“No, and I don’t want to hear your opinion on it. Or Scott’s.” Her eyes pierced me with defiance, and I knew there was no point arguing with her. Sharon Cole was not a woman who listened to other’s opinions. And I think I just figured out why she was such a tough, strong woman. My father had made her that way.
Chapter 27
Jason
It had been three weeks since Madison had discovered her father was a lying, cheating piece of shit. I had watched her struggle with this, and the fact that her mother was staying with him. I had also watched her begin to deal with it. And I couldn’t have been fucking happier about how she was doing that.
My girl kicked ass.
It’s a tough fucking pill to swallow when you realise the father you adore isn’t perfect after all. I know, because I’ve been there. That knowledge takes a piece of your heart with it, and you can’t get it back. Ever.
We had spent the last three weeks laying low, doing our own thing, away from the club as much as possible. I turned up every day for work, but I stayed out of Marcus’s way. I would have probably knocked the fucker out if I’d run into him. Madison hadn’t seen or spoken to any of her family in the last three weeks. I think she needed time to work through it all in her head.
The one thing she hadn’t done was turn to alcohol. Sure, she hit as many AA meetings as she could, but mainly, she turned to me. And that was just how I fucking liked it.
We were enjoying a lazy Sunday morning in bed when she stole my heart all over again. “I can’t imagine my life without you, J. Those years we spent apart were some of the hardest years of my life, but I think we needed them. They gave me time to grow up, and become me. And this me is so much better than the old me. This me is in your corner all the way, baby, and won’t leave you ever again.”
I rolled so that I was on top of her, and pinned her arms above her head, holding them there with one hand, while I moved my other hand to her breast. I dipped my mouth to hers, and took the kiss I desperately fucking needed.
Coming up for air, I grinned at her, “God, I fucking love you, woman.”
“I love you too, baby. But can you let my hands go? I need to touch you.”
“Wasn’t in my plans, sweetheart, but perhaps you can convince me with your dirty fucking words.”
She lifted her head off the bed to bring her mouth to my ear. As she spoke, her warm breath sent desire straight to my dick, and I was a fucking goner. I didn’t even pay attention to her words; she could have whatever the fuck she wanted.
I let her hands go, and she pressed them both to my chest and pushed me so that I rolled onto my back. The smile playing on her lips was delicious, inviting; I couldn’t wait to see what she had planned for those lips.

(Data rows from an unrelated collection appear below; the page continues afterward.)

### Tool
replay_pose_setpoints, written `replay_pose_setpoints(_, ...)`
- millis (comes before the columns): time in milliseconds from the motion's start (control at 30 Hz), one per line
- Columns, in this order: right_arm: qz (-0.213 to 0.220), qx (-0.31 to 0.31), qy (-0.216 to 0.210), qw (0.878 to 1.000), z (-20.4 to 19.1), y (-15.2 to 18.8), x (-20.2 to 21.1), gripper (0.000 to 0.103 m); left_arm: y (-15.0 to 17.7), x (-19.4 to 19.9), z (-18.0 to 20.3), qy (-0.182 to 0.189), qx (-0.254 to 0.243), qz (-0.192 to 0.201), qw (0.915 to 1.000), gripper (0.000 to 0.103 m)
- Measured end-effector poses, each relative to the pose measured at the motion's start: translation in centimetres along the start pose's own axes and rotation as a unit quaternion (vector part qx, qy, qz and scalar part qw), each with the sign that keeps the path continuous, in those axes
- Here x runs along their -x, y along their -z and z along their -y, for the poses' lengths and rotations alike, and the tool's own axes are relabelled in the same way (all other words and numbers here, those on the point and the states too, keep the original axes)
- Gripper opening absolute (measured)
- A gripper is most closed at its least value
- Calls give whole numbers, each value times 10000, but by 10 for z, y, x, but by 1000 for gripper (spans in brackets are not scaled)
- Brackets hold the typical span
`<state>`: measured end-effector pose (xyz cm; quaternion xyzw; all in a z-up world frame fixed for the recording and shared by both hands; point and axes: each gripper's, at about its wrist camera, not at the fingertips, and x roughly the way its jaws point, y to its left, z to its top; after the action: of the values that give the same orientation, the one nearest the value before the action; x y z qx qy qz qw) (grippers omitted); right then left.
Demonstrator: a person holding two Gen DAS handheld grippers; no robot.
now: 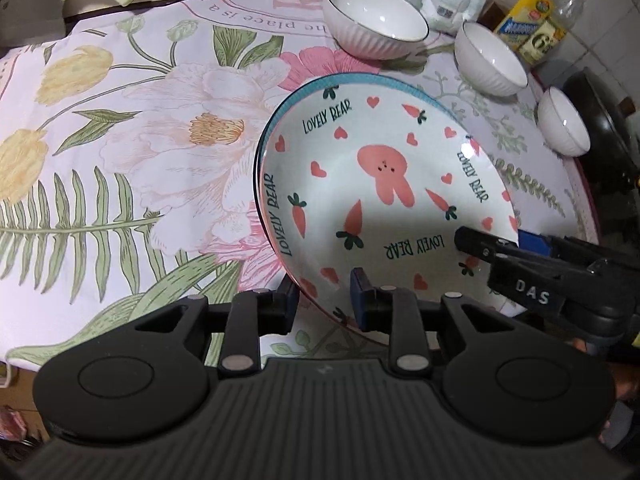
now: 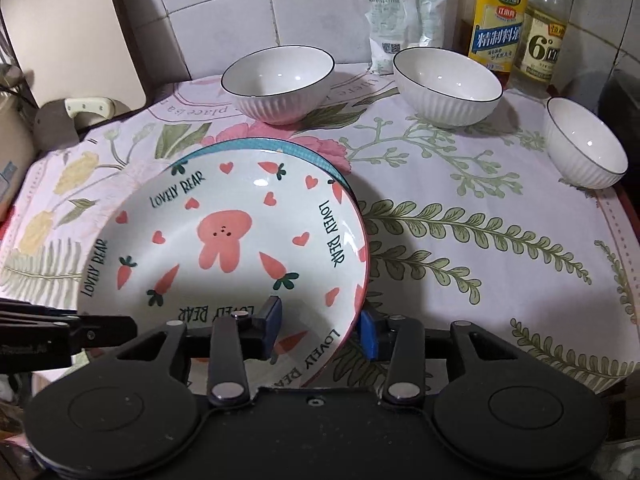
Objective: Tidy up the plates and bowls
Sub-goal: 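Lower the bunny plate flat onto the blue plate, then open both grippers and pull back from the plate stack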
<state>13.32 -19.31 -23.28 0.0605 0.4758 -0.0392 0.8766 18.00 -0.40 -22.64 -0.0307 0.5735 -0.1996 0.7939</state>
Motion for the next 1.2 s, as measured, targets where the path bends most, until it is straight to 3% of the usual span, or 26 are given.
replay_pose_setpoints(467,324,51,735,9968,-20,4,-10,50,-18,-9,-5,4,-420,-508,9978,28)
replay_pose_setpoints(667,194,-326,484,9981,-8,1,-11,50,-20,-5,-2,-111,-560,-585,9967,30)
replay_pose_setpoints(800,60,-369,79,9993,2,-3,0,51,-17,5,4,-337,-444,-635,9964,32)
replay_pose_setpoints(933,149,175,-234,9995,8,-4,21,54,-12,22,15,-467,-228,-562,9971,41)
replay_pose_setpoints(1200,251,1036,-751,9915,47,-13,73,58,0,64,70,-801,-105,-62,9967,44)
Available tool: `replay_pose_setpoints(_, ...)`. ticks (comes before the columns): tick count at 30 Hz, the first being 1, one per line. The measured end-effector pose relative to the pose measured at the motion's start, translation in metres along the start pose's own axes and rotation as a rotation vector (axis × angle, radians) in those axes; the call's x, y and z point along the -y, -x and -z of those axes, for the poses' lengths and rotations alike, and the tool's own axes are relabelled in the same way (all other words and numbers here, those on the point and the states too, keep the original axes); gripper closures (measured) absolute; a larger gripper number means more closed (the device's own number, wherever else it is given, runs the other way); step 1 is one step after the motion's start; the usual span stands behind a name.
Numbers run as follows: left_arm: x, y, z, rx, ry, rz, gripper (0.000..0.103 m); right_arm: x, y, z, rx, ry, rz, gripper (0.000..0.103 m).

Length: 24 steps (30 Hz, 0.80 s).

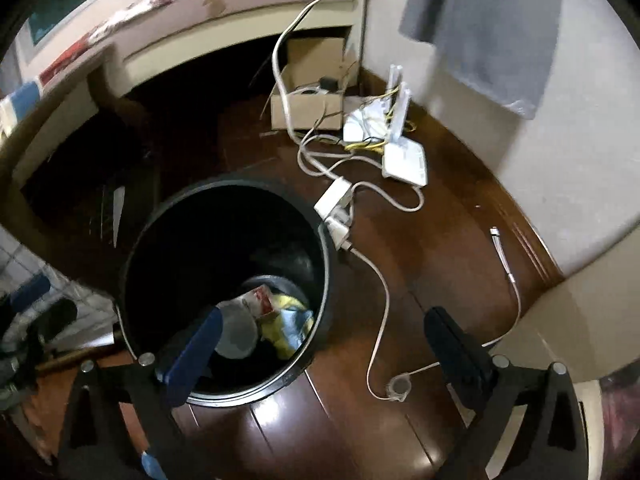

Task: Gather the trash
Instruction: 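Drop the blue cup from left gripper into the bin while right gripper drops the mask, then move both open grippers back toward the table items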

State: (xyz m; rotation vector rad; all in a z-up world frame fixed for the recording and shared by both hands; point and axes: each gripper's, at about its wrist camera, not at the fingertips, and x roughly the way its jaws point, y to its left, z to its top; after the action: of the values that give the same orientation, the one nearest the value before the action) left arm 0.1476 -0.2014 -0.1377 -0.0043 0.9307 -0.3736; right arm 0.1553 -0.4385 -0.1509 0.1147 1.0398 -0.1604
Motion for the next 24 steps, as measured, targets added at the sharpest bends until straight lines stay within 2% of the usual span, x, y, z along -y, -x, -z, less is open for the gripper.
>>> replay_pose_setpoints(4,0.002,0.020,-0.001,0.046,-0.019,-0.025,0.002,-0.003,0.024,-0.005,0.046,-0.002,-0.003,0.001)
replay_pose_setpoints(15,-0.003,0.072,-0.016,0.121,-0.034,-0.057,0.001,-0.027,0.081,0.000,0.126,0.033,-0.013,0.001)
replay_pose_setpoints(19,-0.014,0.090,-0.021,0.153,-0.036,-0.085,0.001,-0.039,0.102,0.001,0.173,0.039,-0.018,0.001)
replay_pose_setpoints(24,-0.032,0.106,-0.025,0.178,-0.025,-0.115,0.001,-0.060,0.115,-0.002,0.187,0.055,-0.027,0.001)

She straddled me, her wet pussy teasing my cock as she slowly ground herself against me. Oh, she was a fucking expert at this tease. She rested her palms against my chest and bent forward to trail kisses up my stomach, to my chest. When she reached my nipples she took one in her mouth and slowly sucked it, and then did the same to the other. Her warm, wet tongue was heaven, and my cock screamed out for it too.
“Baby, I want you to suck my cock,” I said, huskily.
She lifted her head, and met my eyes. Her mouth spread back into that delicious smile. Yeah, my girl loved my cock. And she was straight fucking on it. Her lips wrapped around me and she sucked me in as far as she could take me, her tongue gliding along my shaft as she went. She continued to suck, as her hands massaged my balls. I lifted my hips off the bed, and she moaned as I tried to push my cock even further into her mouth. Madison was skilled at sex, but her talents with her tongue and mouth were by far her best. And I couldn’t fucking get enough.
Just as I felt like I was going to explode, she stopped what she was doing and moved quickly to position my dick at her pussy. I pushed my hips off the bed again, and slammed into her. We both cried out at the same time, and the primal need to be on top of her took over. I flipped us and continued to thrust into her. Her legs and arms wrapped around me, and she held on while I fucked her.
Our lovemaking may have been wild and frenzied, but it was full of love and passion. Some people showed their love with gentle and tender moments; Madison and I only knew one speed in everything we did in life. And doing it all together, we fit together perfectly in our imperfect love.
***
Madison
I squealed in delight. “So, you’re definitely coming this weekend?”
Serena giggled on the other end of the phone. “Yes, chica. This weekend. It’s a date.”
Finally! She was finally able to visit after not being able to make it since I had moved back. I had missed her so much, and I could hardly contain my happiness. We finished our conversation, and I smiled to myself. I was giddy, and I didn’t do giddy. But J, and Serena had turned me today.
He and I had just had amazing sex. God, I loved his cock. And, yeah that made me feel giddy all over again. Fuck, I needed to rein this shit in. I heard him turn off the shower, so I headed towards the bedroom. I needed to lay my greedy eyes on his body again.
As I walked past the spare bedroom I noticed the curtain blowing in the wind. Strange. We never opened that window. I went in and shut it. J must have opened it for some reason. Having dealt with the window, my mind wandered back to J. I was so in love with that man. Unconditionally. And it felt amazing.